§ Brief: Repeat the data exactly, please; no pictures belong in the copy.

§ Input data:
■ ■ ■ ■ ■
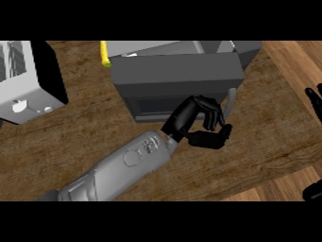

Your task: Pick up the milk, place it into the microwave and close the microwave

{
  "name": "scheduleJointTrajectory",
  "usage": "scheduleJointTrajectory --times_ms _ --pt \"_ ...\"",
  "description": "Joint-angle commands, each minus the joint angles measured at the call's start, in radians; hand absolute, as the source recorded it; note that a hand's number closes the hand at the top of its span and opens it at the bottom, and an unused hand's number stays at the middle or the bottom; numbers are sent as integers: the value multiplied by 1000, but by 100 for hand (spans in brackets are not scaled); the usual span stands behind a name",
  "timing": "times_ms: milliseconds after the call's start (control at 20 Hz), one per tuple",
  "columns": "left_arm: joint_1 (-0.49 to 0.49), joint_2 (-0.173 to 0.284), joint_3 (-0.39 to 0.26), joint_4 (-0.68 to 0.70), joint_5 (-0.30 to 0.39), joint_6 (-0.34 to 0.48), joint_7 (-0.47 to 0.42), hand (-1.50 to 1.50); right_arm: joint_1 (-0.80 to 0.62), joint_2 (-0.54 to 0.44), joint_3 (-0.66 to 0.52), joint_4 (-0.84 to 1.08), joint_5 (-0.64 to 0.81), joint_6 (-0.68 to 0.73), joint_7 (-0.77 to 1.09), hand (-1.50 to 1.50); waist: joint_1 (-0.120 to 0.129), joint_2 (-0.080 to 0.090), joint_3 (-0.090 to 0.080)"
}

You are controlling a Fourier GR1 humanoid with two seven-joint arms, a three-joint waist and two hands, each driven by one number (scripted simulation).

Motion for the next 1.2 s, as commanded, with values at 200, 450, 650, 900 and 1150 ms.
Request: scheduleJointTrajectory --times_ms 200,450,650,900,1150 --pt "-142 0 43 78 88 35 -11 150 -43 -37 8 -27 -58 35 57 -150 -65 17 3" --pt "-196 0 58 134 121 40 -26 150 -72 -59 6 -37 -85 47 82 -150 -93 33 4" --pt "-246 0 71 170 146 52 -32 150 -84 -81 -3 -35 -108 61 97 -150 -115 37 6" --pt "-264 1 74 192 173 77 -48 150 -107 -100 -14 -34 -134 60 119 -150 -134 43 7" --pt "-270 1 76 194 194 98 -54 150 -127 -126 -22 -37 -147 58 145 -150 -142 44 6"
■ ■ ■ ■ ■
§ Exercise answer:
Your task: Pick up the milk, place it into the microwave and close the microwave

{
  "name": "scheduleJointTrajectory",
  "usage": "scheduleJointTrajectory --times_ms _ --pt \"_ ...\"",
  "description": "Joint-angle commands, each minus the joint angles measured at the call's start, in radians; hand absolute, as the source recorded it; note that a hand's number closes the hand at the top of its span and opens it at the bottom, and an unused hand's number stays at the middle or the bottom; numbers are sent as integers: the value multiplied by 1000, but by 100 for hand (spans in brackets are not scaled); the usual span stands behind a name",
  "timing": "times_ms: milliseconds after the call's start (control at 20 Hz), one per tuple",
  "columns": "left_arm: joint_1 (-0.49 to 0.49), joint_2 (-0.173 to 0.284), joint_3 (-0.39 to 0.26), joint_4 (-0.68 to 0.70), joint_5 (-0.30 to 0.39), joint_6 (-0.34 to 0.48), joint_7 (-0.47 to 0.42), hand (-1.50 to 1.50); right_arm: joint_1 (-0.80 to 0.62), joint_2 (-0.54 to 0.44), joint_3 (-0.66 to 0.52), joint_4 (-0.84 to 1.08), joint_5 (-0.64 to 0.81), joint_6 (-0.68 to 0.73), joint_7 (-0.77 to 1.09), hand (-1.50 to 1.50); waist: joint_1 (-0.120 to 0.129), joint_2 (-0.080 to 0.090), joint_3 (-0.090 to 0.080)"
}

You are controlling a Fourier GR1 humanoid with two seven-joint arms, a three-joint waist and two hands, each driven by one number (scripted simulation).

Motion for the next 1.2 s, as commanded, with values at 200, 450, 650, 900 and 1150 ms.
Request: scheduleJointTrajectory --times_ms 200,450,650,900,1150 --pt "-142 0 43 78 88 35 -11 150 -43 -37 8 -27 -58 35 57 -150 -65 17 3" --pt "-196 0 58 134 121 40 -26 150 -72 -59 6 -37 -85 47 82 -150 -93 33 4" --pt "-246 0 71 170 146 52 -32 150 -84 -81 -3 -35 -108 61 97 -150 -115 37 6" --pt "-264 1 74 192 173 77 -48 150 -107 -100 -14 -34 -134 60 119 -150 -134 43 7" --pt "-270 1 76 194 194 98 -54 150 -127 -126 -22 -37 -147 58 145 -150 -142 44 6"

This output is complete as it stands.